Before it collapsed, Bear was the counterparty to $13 trillion in derivative trades. On March 14, 2008, Bear’s ratings were downgraded by Moody’s, a major rating agency; and on March 16, the brokerage was bought by JPMorgan for pennies on the dollar, a token buyout designed to avoid the legal implications of bankruptcy.
The deal was backed by a $29 billion “non-recourse” loan from the Federal Reserve. “Non-recourse” meant that the Fed got only Bear’s shaky paper assets as collateral. If those proved to be worthless, JPM was off the hook. It was an unprecedented move of questionable legality; but it was said to be justified, because as one headline put it, “Fed’s Rescue of Bear Halted Derivatives Chernobyl.”
Now, in 2013, the regulator says that JPMorgan falsely represented that the mortgages underlying the securities met ‘underwriting standards’. The securities were sponsored or underwritten by the bank or two other companies it acquired, – Bear Stearns Cos and Washington Mutual Bank.
So it is scam after scam in a capitalistic economy, which is inevitably falling into the darkest pit from which it might never recover.
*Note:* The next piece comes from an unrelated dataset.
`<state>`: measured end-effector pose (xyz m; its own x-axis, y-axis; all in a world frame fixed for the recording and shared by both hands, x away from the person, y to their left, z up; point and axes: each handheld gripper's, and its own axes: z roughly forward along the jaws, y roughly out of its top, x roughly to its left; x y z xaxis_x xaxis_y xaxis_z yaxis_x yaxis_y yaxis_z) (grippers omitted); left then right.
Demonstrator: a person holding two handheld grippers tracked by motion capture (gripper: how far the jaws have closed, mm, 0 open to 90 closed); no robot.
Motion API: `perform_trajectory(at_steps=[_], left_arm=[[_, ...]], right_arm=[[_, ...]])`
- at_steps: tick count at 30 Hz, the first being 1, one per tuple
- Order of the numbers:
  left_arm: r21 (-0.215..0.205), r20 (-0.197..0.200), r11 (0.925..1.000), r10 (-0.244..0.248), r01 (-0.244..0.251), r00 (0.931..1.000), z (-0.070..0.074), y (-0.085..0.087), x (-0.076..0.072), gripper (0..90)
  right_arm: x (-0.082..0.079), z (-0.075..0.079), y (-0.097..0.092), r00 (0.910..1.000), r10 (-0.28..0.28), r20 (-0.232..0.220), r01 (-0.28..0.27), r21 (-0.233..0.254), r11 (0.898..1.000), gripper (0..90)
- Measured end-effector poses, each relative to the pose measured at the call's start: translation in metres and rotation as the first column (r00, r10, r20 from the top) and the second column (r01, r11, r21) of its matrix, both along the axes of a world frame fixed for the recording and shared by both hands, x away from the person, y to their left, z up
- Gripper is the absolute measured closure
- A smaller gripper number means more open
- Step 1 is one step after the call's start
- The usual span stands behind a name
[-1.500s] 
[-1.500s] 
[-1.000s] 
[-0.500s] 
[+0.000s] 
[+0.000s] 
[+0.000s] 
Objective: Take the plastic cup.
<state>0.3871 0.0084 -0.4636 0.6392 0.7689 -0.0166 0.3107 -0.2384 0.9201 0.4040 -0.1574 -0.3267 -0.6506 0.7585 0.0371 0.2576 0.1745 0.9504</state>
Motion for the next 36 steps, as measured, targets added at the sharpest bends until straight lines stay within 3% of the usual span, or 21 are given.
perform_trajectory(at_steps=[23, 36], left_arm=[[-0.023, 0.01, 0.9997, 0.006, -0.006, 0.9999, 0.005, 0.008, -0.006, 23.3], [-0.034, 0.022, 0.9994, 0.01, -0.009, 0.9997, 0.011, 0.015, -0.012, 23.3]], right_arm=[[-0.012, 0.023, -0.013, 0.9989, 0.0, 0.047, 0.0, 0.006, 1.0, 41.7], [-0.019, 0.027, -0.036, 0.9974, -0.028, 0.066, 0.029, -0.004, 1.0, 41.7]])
The U.S. government, media and the analysts are still trying to cover the truth, as Jamie Dimon, president and chief executive officer of JPMorgan, was also symbolically placed in the corner of the room at a recent White House meeting with President Obama.
Also, Jeff Harte, an analyst with Sandler O’Neill & Partners, said, “We expect him to remain CEO. I think both board members and shareholders realize that Jamie Dimon is one of the – if not the – best bank managers out there.”
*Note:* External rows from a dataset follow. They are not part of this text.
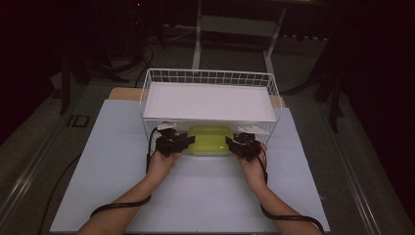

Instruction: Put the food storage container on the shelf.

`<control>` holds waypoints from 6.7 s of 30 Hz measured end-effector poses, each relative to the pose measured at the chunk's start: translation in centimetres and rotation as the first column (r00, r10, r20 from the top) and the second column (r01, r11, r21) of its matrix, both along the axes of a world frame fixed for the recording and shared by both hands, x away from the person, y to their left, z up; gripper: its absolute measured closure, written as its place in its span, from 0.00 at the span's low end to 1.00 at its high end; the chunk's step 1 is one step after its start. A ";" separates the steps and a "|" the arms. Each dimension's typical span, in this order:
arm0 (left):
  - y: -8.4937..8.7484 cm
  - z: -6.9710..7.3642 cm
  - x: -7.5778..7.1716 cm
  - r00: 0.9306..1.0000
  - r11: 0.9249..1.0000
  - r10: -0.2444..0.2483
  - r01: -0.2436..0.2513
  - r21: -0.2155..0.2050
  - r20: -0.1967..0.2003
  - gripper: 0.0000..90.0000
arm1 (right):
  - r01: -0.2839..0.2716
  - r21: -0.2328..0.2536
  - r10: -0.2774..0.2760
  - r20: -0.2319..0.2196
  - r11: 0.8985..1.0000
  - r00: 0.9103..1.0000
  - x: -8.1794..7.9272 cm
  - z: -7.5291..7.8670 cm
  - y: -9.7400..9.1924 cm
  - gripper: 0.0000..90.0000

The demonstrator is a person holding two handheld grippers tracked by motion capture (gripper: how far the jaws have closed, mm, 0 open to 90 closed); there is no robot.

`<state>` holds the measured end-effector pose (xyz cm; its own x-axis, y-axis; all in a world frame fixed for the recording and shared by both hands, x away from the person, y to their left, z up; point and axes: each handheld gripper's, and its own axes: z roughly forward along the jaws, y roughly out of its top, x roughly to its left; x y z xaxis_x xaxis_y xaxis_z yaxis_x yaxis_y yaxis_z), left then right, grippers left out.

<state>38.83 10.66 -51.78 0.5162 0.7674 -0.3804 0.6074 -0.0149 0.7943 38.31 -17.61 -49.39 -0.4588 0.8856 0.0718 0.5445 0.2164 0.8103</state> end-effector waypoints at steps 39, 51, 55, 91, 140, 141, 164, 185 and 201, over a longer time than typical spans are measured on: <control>2.4 2.6 -7.3 0.988 0.992 -0.108 0.098 0.085 0.112 0.50 | -0.196 0.015 0.196 -0.028 0.981 0.980 -6.3 1.1 2.5 1.00; 2.8 2.2 -9.8 0.961 0.975 -0.224 0.219 0.047 0.163 0.13 | -0.222 -0.038 0.220 -0.048 0.974 0.974 -6.1 -0.7 4.3 1.00; 2.8 1.8 -10.2 0.952 0.974 -0.223 0.209 0.091 0.207 0.00 | -0.211 -0.050 0.209 -0.045 0.976 0.977 -5.5 -1.0 4.8 1.00; 3.7 1.4 -10.6 0.945 0.982 -0.178 0.154 0.105 0.274 0.00 | -0.073 -0.028 0.072 -0.062 0.997 0.996 1.6 -2.4 6.3 1.00; 2.0 3.9 -12.0 0.892 0.941 -0.335 0.334 0.056 0.303 0.00 | -0.305 0.120 0.305 0.019 0.945 0.952 -7.6 2.2 1.2 0.20; 2.1 4.0 -12.2 0.892 0.940 -0.337 0.335 0.059 0.302 0.00 | -0.308 0.126 0.309 0.019 0.943 0.951 -7.8 2.2 0.9 0.20; 4.2 3.7 -15.2 0.884 0.927 -0.372 0.367 0.073 0.282 0.00 | -0.317 0.155 0.313 0.054 0.936 0.948 -12.1 3.0 -4.1 0.22; 3.9 2.0 -15.6 0.881 0.922 -0.384 0.379 0.072 0.277 0.00 | -0.371 0.095 0.366 0.063 0.924 0.928 -13.2 0.7 -5.2 0.22; 3.7 1.2 -15.6 0.884 0.921 -0.386 0.385 0.055 0.263 0.00 | -0.379 0.069 0.378 0.026 0.923 0.925 -12.9 0.3 -5.2 0.22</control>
<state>23.20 14.38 -50.60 0.8525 0.4877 -0.1882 0.3219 -0.2062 0.9240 25.37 -22.82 -49.07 -0.7603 0.6382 0.1211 0.4234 0.3456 0.8374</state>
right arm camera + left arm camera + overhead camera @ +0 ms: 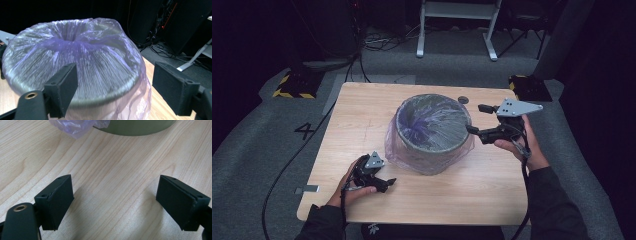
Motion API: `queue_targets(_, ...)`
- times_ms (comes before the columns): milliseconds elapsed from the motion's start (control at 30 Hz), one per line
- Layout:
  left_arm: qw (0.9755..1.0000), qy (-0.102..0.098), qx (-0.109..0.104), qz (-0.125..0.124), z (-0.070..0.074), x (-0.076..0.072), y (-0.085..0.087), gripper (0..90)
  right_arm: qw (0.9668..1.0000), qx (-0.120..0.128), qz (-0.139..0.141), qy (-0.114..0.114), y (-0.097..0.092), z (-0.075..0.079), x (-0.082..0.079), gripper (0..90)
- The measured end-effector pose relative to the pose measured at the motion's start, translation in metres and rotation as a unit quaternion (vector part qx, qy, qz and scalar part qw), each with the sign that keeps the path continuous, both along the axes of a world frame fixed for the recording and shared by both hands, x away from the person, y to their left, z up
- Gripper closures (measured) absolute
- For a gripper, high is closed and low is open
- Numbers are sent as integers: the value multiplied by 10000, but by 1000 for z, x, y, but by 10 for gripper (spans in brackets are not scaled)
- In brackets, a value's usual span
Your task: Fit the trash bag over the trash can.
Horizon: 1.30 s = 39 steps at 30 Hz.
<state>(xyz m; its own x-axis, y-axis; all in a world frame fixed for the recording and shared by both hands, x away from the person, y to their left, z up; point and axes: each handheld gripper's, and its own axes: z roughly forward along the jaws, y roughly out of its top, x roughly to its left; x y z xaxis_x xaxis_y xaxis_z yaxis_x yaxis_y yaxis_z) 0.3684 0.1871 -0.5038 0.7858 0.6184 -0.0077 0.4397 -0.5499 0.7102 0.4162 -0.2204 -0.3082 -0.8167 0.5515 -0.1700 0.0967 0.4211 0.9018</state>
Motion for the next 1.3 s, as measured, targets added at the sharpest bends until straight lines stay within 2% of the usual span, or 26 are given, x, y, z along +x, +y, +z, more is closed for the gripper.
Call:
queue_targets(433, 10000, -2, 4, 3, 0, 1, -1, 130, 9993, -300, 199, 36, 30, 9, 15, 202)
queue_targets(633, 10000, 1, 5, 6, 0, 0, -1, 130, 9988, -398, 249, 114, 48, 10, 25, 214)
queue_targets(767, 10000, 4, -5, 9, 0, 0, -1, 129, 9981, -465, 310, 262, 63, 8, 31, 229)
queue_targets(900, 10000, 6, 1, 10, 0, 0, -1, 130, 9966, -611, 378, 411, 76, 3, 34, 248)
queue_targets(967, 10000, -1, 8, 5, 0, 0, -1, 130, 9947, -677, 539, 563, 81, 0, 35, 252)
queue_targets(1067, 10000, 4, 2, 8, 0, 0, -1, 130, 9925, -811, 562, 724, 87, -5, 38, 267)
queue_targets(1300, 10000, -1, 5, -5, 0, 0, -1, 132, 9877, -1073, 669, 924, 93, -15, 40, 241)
Insurance of liabilities is not permitted in Islam, because it involves Gharar (buying/selling something where it is not known whether what is being bought/sold will actually be achieved/delivered, or in what specific quantity, thus putting one’s money at undue risk to being lost). Allah has forbidden all transactions that are based on transactions that involve deceit, as a mercy to this Ummah, and to protect them from that which may harm them.
If the U.S. economy is to recover, the solution is as simple as to nationalize the Federal Reserve Bank and give the control of the money supply to the government. The Swiss government has been hiding trillions of unaccounted dollars that should be resupplied into the economy; and all credit derivatives, interests and related schemes should be banned altogether.